> [Try it] In the records below, find the line holding "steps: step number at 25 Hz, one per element" and the line holding "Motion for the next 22". Set down both, with every line between them, exactly.

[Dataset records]
----
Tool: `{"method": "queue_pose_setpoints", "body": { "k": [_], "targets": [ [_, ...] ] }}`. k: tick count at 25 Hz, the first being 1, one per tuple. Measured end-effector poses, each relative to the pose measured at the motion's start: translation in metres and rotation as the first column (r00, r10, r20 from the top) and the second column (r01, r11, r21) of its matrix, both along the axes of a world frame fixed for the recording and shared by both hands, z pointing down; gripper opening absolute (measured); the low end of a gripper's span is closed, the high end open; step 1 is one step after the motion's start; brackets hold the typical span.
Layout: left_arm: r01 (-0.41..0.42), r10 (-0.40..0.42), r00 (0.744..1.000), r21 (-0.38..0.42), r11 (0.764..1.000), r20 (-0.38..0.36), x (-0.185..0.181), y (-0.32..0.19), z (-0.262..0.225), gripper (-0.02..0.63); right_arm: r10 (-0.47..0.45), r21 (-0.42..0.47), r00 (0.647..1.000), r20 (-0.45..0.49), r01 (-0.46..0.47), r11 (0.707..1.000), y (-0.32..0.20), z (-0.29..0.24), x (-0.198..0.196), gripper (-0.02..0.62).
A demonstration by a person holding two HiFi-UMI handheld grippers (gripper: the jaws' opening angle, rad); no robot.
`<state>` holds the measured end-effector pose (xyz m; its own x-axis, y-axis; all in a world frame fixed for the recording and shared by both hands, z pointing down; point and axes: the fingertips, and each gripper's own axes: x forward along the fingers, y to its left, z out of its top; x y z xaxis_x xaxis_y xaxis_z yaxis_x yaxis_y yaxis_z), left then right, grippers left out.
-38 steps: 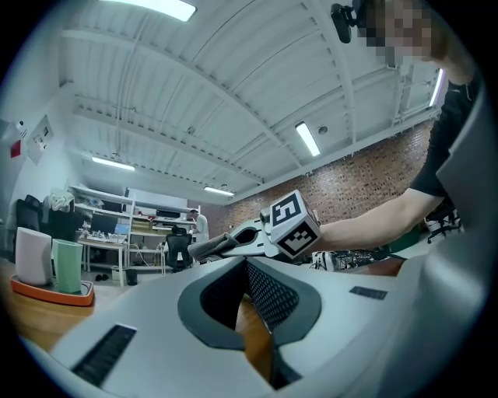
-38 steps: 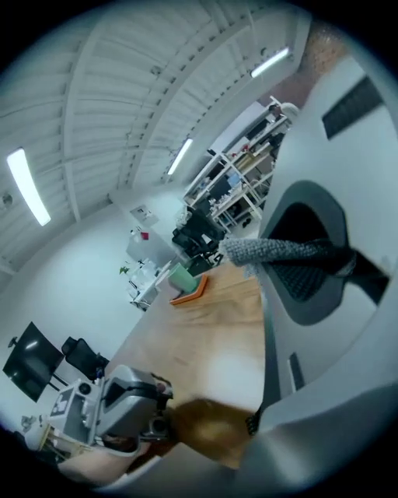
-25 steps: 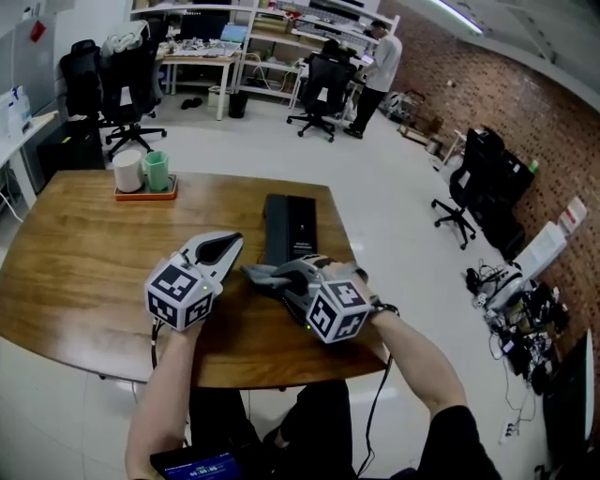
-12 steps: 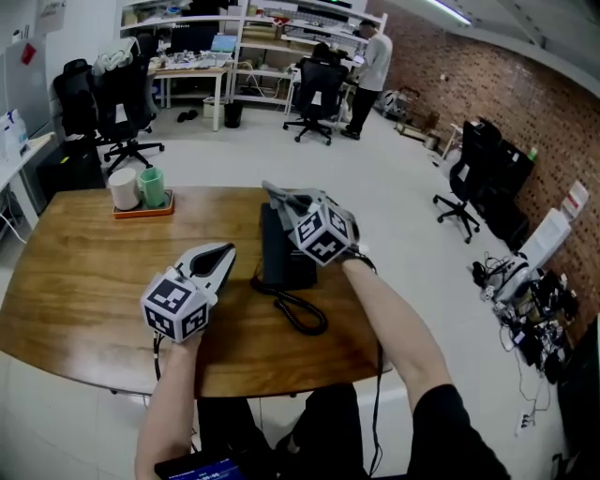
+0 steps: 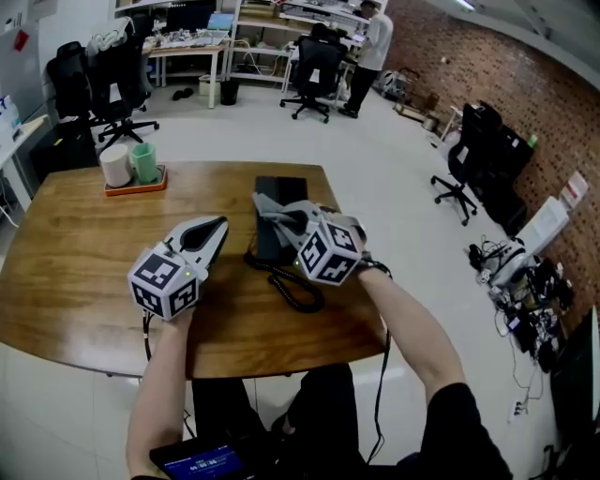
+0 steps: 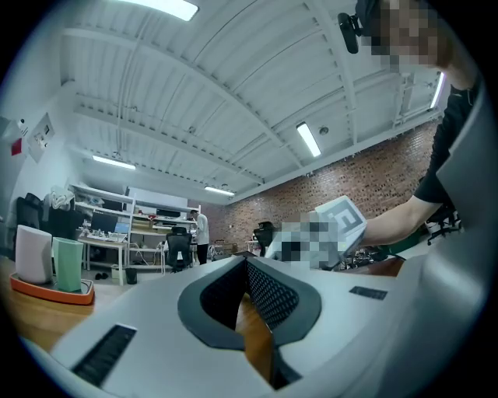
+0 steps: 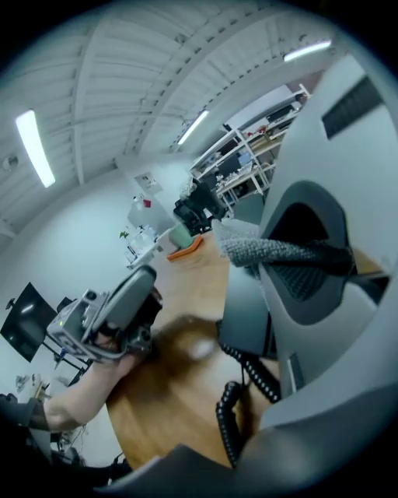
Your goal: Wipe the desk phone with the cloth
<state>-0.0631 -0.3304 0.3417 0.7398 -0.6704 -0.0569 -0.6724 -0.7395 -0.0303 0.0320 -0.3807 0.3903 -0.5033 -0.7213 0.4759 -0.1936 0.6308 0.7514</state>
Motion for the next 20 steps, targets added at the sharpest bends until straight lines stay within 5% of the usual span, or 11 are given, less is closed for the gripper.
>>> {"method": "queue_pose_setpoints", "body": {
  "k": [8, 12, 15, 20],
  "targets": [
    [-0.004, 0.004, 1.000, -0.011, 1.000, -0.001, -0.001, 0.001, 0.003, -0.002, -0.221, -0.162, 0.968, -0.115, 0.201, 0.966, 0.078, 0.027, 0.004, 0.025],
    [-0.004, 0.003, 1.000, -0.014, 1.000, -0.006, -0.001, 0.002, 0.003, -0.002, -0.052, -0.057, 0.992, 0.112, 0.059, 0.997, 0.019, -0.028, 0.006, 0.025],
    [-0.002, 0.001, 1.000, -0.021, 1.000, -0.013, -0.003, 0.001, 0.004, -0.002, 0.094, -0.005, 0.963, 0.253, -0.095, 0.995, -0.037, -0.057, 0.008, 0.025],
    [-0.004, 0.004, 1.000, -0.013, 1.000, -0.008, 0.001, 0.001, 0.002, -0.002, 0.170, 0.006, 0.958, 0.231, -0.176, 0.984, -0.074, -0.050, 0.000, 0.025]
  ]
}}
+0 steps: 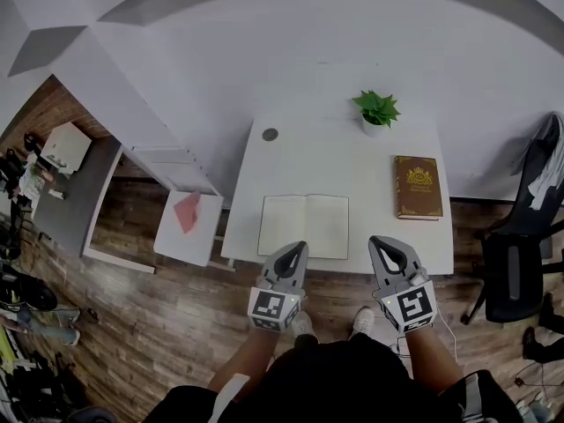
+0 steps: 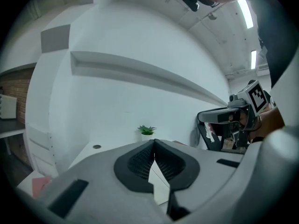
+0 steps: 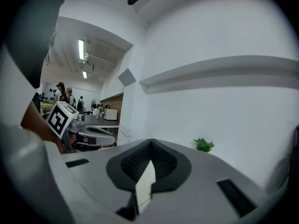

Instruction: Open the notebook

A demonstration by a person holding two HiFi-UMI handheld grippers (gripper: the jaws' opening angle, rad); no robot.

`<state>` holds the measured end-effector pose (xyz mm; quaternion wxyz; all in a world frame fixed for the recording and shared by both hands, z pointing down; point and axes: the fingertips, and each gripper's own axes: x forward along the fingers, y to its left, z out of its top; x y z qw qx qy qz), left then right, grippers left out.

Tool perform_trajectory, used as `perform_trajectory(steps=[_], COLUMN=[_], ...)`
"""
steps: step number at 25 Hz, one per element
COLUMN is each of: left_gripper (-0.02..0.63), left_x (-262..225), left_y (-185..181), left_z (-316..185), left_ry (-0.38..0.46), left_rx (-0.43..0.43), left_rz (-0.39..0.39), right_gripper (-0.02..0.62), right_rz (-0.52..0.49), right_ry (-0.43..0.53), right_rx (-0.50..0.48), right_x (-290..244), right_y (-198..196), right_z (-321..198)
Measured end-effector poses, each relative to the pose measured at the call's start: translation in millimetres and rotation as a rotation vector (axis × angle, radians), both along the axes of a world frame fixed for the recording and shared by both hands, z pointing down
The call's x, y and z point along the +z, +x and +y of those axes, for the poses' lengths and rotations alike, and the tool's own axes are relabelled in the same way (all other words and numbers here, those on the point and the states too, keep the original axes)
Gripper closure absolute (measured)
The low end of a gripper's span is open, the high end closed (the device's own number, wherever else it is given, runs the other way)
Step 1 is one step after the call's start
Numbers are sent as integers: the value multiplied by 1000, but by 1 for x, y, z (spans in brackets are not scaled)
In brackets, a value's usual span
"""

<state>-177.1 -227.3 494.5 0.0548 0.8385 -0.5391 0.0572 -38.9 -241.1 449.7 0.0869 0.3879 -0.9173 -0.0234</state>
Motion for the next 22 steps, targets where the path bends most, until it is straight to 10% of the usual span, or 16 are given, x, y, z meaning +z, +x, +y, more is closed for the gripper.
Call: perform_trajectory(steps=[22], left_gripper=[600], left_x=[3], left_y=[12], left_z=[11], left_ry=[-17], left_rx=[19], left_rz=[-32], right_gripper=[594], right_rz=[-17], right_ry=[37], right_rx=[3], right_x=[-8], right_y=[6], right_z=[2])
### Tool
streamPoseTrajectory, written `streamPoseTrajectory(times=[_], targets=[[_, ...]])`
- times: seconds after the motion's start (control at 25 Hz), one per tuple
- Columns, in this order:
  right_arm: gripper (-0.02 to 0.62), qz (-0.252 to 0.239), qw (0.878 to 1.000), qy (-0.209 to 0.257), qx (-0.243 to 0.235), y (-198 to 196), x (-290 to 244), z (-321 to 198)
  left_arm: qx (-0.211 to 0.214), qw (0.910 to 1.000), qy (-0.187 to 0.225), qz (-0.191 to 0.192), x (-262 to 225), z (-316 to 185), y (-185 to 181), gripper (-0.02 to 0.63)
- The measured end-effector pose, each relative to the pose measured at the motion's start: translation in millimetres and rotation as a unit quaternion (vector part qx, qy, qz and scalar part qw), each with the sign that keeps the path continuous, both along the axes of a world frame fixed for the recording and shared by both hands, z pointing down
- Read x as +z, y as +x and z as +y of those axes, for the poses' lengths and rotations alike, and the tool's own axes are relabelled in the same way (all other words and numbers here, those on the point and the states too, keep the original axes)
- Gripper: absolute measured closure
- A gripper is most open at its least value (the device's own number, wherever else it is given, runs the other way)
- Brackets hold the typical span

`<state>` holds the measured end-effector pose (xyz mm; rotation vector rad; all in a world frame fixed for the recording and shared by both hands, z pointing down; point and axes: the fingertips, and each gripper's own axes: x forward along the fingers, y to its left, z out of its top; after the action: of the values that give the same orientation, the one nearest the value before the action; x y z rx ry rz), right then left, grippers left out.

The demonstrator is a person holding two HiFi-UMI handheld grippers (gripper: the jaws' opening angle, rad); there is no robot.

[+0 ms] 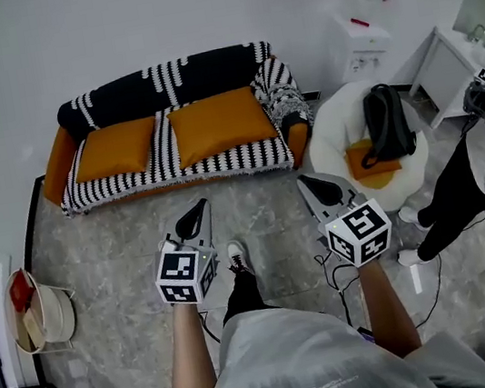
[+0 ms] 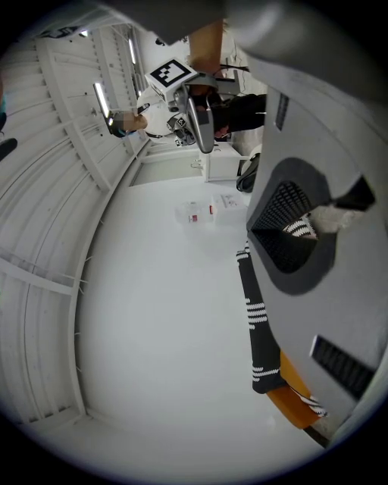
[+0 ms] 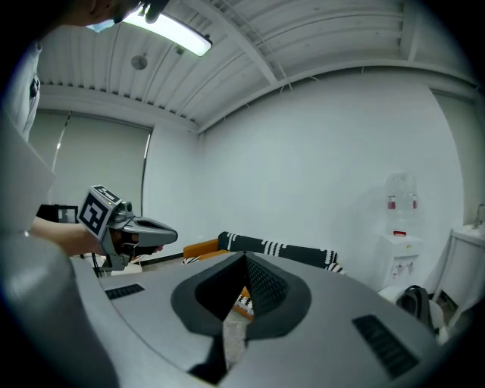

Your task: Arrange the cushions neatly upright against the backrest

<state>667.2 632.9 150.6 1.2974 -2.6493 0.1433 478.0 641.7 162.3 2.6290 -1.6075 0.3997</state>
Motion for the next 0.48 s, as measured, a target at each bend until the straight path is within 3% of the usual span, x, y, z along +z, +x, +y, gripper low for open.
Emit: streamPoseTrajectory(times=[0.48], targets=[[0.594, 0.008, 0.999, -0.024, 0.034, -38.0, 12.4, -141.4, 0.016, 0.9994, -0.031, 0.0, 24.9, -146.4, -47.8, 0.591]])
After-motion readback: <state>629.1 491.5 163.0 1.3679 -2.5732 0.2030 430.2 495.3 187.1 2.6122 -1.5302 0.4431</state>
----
> [Your solution]
steps: step number at 25 Hz, one per element
COLUMN is each of: left_gripper (-0.02..0.63), left_x (-262..225), left_y (-185..181), left_z (-316..185), left_ry (-0.38..0.46), left_rx (-0.43..0.43), left_rz (-0.39..0.39), right_gripper (-0.02..0.62), right_rz (-0.52..0.49), right_ry (-0.43..0.53), right_rx (-0.50..0.48), right_x (-290..244), right_y (-198..196), right_z (-321..198)
Measured end-effector poses, each relative to the pose measured at the call's start: translation in millimetres and rotation as a rotation vector (axis × angle, radians), both along the axes of a world frame fixed for the recording and shared by both hands, z pointing down
The call's x, y and z point along the +z, +x and +y of those axes, for the poses' lengths and rotations alike, and the tool's own axes are relabelled in the same way (all other words and numbers here, those on the point and the states too, keep the original axes)
Gripper closure absolute (measured)
The low end of a gripper's span is open, the high end closed (the device's own number, wherever else it is given, runs the other way)
Step 1 is one step after the call's start
Numbers are sent as integers: the value multiplied by 1000, but by 1 for x, y, z (spans in brackets are not scaled)
In brackets, a value's usual span
"""

<state>-177.1 -227.3 494.5 0.0548 0.8385 -0.5391 0.0572 -38.9 -241.1 449.7 0.0869 0.3879 -0.9173 -0.0234</state>
Motion for the next 22 steps, targets where the path bends most, until it is straight to 10% of the usual span, or 16 are given, x, y, z meaning +z, +x, +y, more is closed for the gripper.

Work on this exercise is finished.